Zéro pointé

C’est arrivé comme ça. Personne ne l’avait vu venir avant, et vous me direz, personne ne voit jamais rien venir. Bien triste vérité, pourtant trop réelle. Tout le monde s’est regroupé, formant un cercle pas tout à fait fermé, les yeux rivés sur les gouttes, la flaque, la mare. On n’avait rien entendu, si ce n’est le vent se déchainant au dehors et soufflant les branches encore fleuries d’arbres quelconques. Le cours se déroulait comme à l’accoutumée; professeur lisant, professeur posant une question, élèves ne répondant pas, professeur reposant la question sous une autre forme, élèves ne répondant toujours pas, professeur perdant patience, jusqu’à qu’un élève, toujours le même, finisse par lever la main. Ça en était presque devenu un rituel, et se passait toujours après le rituel d’entrée en classe – bonjour, asseyez-vous, quel temps fait-il aujourd’hui. Un rituel après un rituel.

La mare se répandait encore et encore, corrompant chaussures et chaussettes. Les élèves n’avait véritablement pas changé de comportement : ils demeuraient là, encore assis, immobiles et insouciants. Difficile pour eux de comprendre quoi que ce soit dans une telle salle de classe – plus personne ne faisait attention à ce qu’il s’y passait : agents d’entretiens, professeurs, grandes têtes pensantes de l’éducation. Eux ne gardaient plus à l’esprit que les solutions propices à redorer le blason de la salle de classe, au sens métaphorique. Il fallait faire mieux que l’étranger, au propre et au figuré. Le cercle se referma autour de lui; rien ne laissait penser qu’un trou béant servait de centre. Un trou béant.

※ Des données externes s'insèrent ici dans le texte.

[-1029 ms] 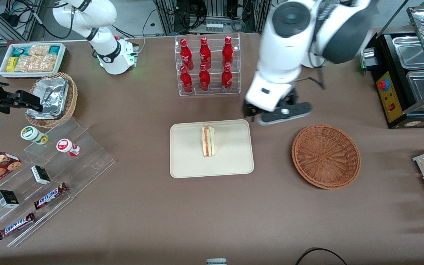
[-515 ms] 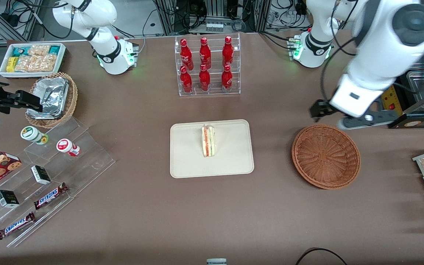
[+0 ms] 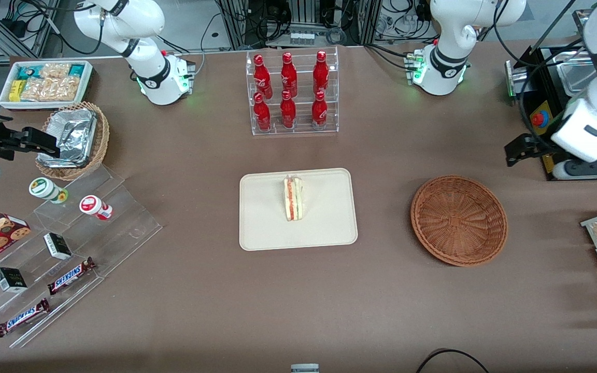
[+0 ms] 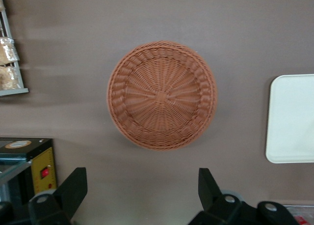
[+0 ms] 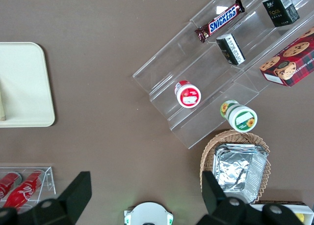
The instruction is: Place sandwich from basket to tray
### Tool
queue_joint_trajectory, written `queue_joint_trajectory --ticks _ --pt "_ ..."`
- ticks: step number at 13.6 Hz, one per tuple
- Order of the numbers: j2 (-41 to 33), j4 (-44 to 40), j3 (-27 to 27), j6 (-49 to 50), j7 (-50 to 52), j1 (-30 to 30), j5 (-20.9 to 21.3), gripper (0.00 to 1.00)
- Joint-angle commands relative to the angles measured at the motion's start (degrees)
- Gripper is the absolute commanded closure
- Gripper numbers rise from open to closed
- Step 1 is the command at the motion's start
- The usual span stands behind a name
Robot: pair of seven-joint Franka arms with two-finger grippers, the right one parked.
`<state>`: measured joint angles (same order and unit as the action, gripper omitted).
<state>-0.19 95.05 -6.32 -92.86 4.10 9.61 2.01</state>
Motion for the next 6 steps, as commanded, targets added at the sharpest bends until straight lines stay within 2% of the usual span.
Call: queue_joint_trajectory --ticks 1,6 --pt "-1.0 1.1 0.8 -0.1 -3.4 -1.8 -0.3 0.00" --pt "0.5 -0.3 0.8 -0.2 -4.9 -3.9 -0.4 0.00"
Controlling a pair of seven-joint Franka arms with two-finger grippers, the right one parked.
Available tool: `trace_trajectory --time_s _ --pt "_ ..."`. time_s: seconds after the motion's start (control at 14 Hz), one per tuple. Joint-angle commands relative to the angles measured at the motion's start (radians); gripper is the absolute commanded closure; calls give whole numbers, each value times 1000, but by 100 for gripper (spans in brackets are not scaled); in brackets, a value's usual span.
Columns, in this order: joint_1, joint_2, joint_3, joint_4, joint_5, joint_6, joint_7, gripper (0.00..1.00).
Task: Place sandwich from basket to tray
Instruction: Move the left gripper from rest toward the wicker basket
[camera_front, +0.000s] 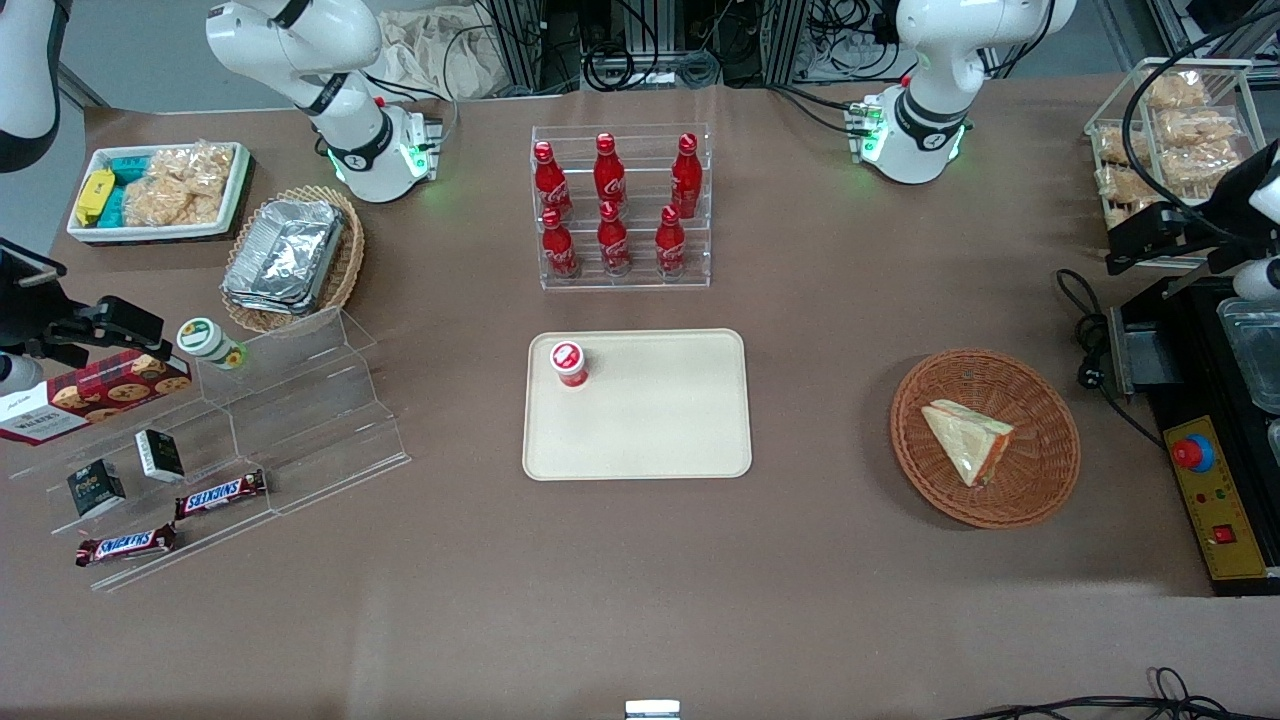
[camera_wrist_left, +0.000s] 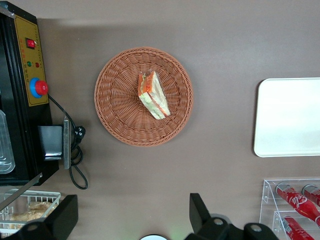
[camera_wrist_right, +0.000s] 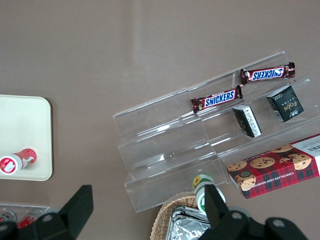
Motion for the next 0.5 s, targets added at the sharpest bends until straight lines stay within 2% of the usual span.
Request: trace_trajectory --time_s 0.0,0.43 --pt "5 8 -14 31 18 -17 -9 0" --pt "8 53 -17 8 21 -7 -23 0"
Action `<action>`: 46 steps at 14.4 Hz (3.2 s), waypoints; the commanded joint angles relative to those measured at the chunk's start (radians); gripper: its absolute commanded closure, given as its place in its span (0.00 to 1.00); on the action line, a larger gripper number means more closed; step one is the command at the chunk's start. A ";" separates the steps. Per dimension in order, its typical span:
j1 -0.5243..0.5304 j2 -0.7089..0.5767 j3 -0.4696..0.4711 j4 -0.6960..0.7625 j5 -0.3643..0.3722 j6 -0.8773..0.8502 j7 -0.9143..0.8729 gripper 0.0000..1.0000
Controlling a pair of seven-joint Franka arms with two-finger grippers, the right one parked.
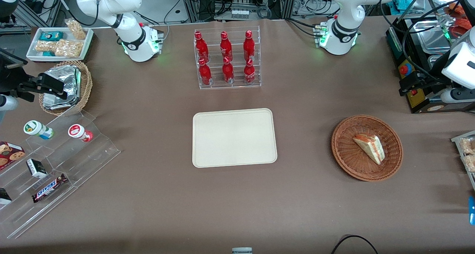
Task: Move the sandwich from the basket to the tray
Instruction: 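Move the left gripper toward the wicker basket holding the sandwich, then lower the open left gripper over the wrapped sandwich in the basket, then close the left gripper on the sandwich and lift it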
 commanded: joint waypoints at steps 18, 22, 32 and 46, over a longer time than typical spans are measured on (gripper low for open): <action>-0.006 0.098 0.012 -0.038 -0.006 -0.032 0.016 0.00; -0.003 0.177 0.017 -0.146 0.001 0.182 0.015 0.00; 0.055 0.273 0.017 -0.398 -0.007 0.675 -0.251 0.00; 0.042 0.361 0.009 -0.423 -0.003 0.772 -0.780 0.95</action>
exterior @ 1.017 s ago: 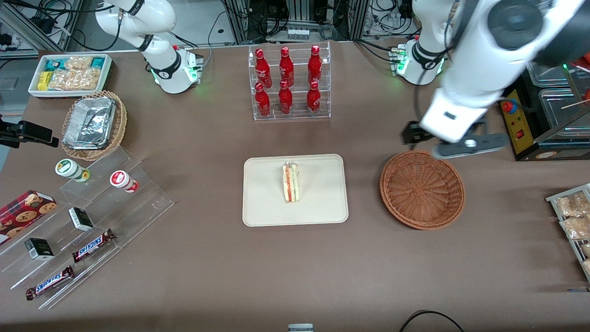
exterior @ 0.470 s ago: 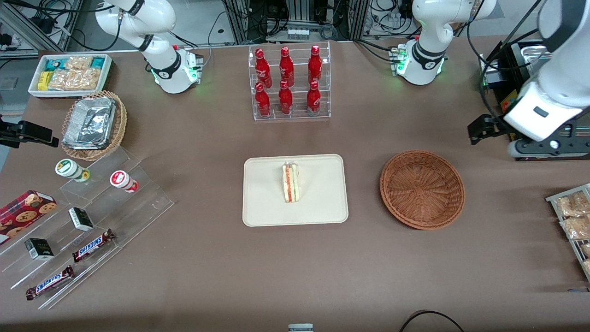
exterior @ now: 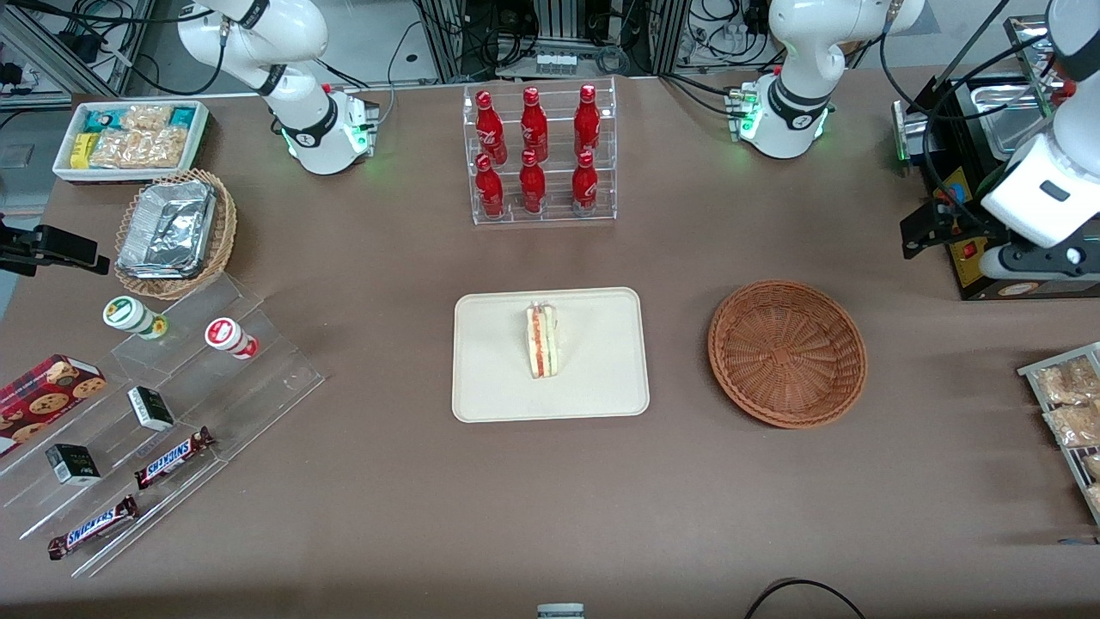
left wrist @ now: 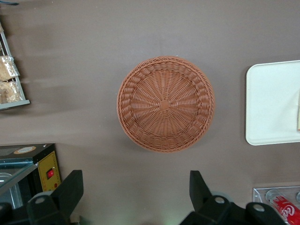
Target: Place sandwich from basket to tray
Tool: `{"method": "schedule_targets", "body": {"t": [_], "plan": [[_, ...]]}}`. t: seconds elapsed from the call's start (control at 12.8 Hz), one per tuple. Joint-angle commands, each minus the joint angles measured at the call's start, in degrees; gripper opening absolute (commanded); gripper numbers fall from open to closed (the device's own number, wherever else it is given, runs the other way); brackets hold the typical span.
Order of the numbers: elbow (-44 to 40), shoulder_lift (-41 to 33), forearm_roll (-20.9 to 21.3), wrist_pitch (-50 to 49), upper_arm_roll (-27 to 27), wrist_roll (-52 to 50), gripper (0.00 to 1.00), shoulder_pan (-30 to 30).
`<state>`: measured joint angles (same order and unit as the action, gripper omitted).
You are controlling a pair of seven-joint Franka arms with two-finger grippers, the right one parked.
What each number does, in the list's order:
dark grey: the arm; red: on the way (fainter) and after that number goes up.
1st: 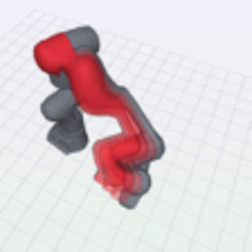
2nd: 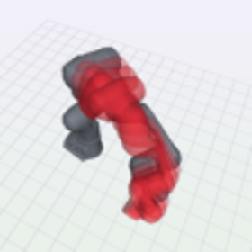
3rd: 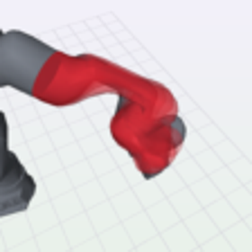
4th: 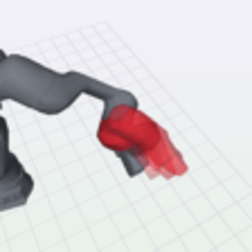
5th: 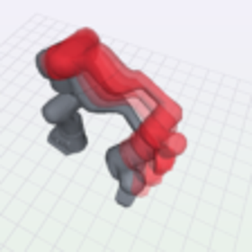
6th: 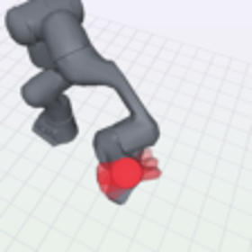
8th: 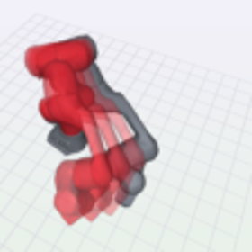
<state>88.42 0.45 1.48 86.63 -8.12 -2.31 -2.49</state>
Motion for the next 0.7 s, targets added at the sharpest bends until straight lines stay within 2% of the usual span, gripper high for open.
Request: {"method": "schedule_targets", "body": {"t": [0.0,0.63], "plan": [[2.1,-2.9,-1.2,-0.3,5.6,1.4,1.00,4.2],[-0.1,-1.7,-0.4,-0.7,5.9,1.5,1.00,3.2]]}}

Il y avait plusieurs choses à l’honneur dans la salle ce matin. Tout d’abord, la soustraction. Comme procéder à une soustraction, et que faire avec le reste. Deux notions importantes en mathématiques et en pragmatique; l’on apprend déjà très tôt à se comporter de façon pragmatique avec les chiffres et les nombres. Les opérations mentales cédèrent leur place à quelques enseignements de grammaire et d’orthographe basique : respecter le règles de ponctuations, s’arrêter où il faut, quand il faut; savoir accorder en genre, car le genre, c’est important.  Plus tard, enfin, la langue vivante. Car savoir compter ne sert que si l’on peut s’en vanter en plusieurs langues, chuchotait-on dans plusieurs bâtiments aux façades bien entretenues. Les derniers moments de classe donnaient souvent lieu à des moments de gaieté et de joie transparente, il y a longtemps. Aujourd’hui, chansons et dessins traditionnellement accrochés aux murs avaient laissé place au dab et aux filtres Snapchat. Chanter en se touchant les épaules, les genoux et les pieds ne suscita donc aucun enthousiasme chez les élèves, très demandeurs.

Certains membres du cercles, parents, syndiqués ou non, membre de comités, commencèrent à toucher ça du pied doucement, puis avec plus de vigueur. Il y avait, parfois, certains gestes qui suggéraient le dédain. C’était ironiquement quelque chose que l’on souhaitait voir disparaître dans les salles, mais qui, transmission parentale oblige, ne fit qu’y prendre racine plus grandement. Un énorme saule dans l’école. Et lorsque le professeur affronta l’échec du jour, il put facilement voir que le saule, avait encore fait des ravages. Contrairement à ce qui était attendu, un élève leva la main et fit tomber la sentence : un parent avait demandé à rencontrer, encore une fois, le professeur.

Le cercle, a présent rompu, s’essuyait les pieds tant bien que mal sur une veste qui trainait là. La police vaquait à ses occupations habituelles, s’impatientant de ne pas avoir plus quelque chose de plus gros à se mettre sous la dent. Sous le bureau, la tête du professeur gisait là; véritable ballon de football, qui n’avait pas servi qu’aux élèves. On mentionna le fait-divers quelques minutes durant les journaux télévisés, et l’on suggéra l’idée d’une cagnotte pour la famille. La police enquêta et classa l’affaire : le professeur, probablement une autre victime du stress, s’était donné la mort, sans raison valable. On cessa d’en parler aussi vite que d’un boys-band, et l’on effaça même le profil public du professeur – il ne représentait plus à présent que l’échec d’une fonction qui avait déjà beaucoup trop d’avantages, face à bien peu d’inconvénient. C’était peut-être eux, qu’il fallait éduquer et corriger.